OHN- No such luck! Only topical antibiotics and Amoxil. It still stings and is sore.

ETW- Until I see the eye doctor, which is three to four days away still.

Self-Dep: No, it wasn't Blicky, but I think they are definitely in cahoots.

Amber know! I'm so lame. I'm still traumatized. I'm sure I'll put pics up, esp. if the patch gets Bedazzled!

Ina- thanks. I'm pretty sure my vision will be fine at least.

Thanks everyone!


OUCH! And after enduring all that they still wouldn't give you a hook? Son's of B's.
Seriously though, I hope your eye is all right?
Just make sure you take off that patch before your friend starts working her magic on it with her bedazzling.

Laoch of Chicago said...


The Great Fox Hating Potentate said...

You'd think they'd have at least given you a nice bottle of Chianti and some fava beans. :P

My cat is a biter; he does the whole, nuzzle and purr until your guard is down and then try to take a chunk of man flesh away with him, gleefully dangling like one of his fishing toys. I've now learned to anticipate this and dodge at appropriate times. No eye patches for me. Except when I'm downloading music. :D

Sidd said...

Back luck, me hearty. But Pirate Wedgehead wants you to know one eye is far more attractive than two. Hope you are better soon. Ouch! Revoke that scallywags cuddle privileges.

Anonymous said...

for eons the battle between cat and women has raged on,to our depth perception impaired comrad mary,we salute you in your bravery and truly feel your loss.death to all cats! p.s. it wasnt an ocelot was it?because then it would just be your fault! luv bubby

mary evelyn said...

owwwwwwwww ow ow ow ow! i'm going to be so cautious around my cat from now on.

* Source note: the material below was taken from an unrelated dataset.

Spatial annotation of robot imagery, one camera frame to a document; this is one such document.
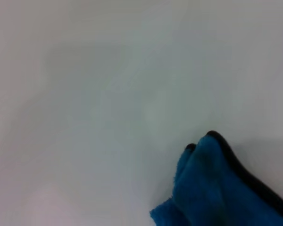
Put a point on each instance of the blue rag with black trim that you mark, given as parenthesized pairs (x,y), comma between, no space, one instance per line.
(214,188)

i'm all about the glue gun and sequins to sex up the eye patch look a bit.

when life hands you lemons, get crafty :o)

i hope it gets better soon!

Constructive Attitude said...


ok im sorry. this is NOT funny..

but i cant help but laugh at the hannibal lecter reference. hahahahhaha

hopefully your eye will be back to normal ASAP

Chelle said...

That'll learn you for whatever it was you did/didn't do/thought.

Mary Moore said...

OWCHIES!!! Thank god you're ok though!

controlled chaos said...

oh man! I'm so sorry! and I'm sorry on behalf of C.A. for laughing at you.
I think you should just color your eye patch black, and get a rad bandana, and practice saying "ARGH" or "PARLEY"; maybe get a parrot?

hmm tell me what does you daughter think of your eyepatch?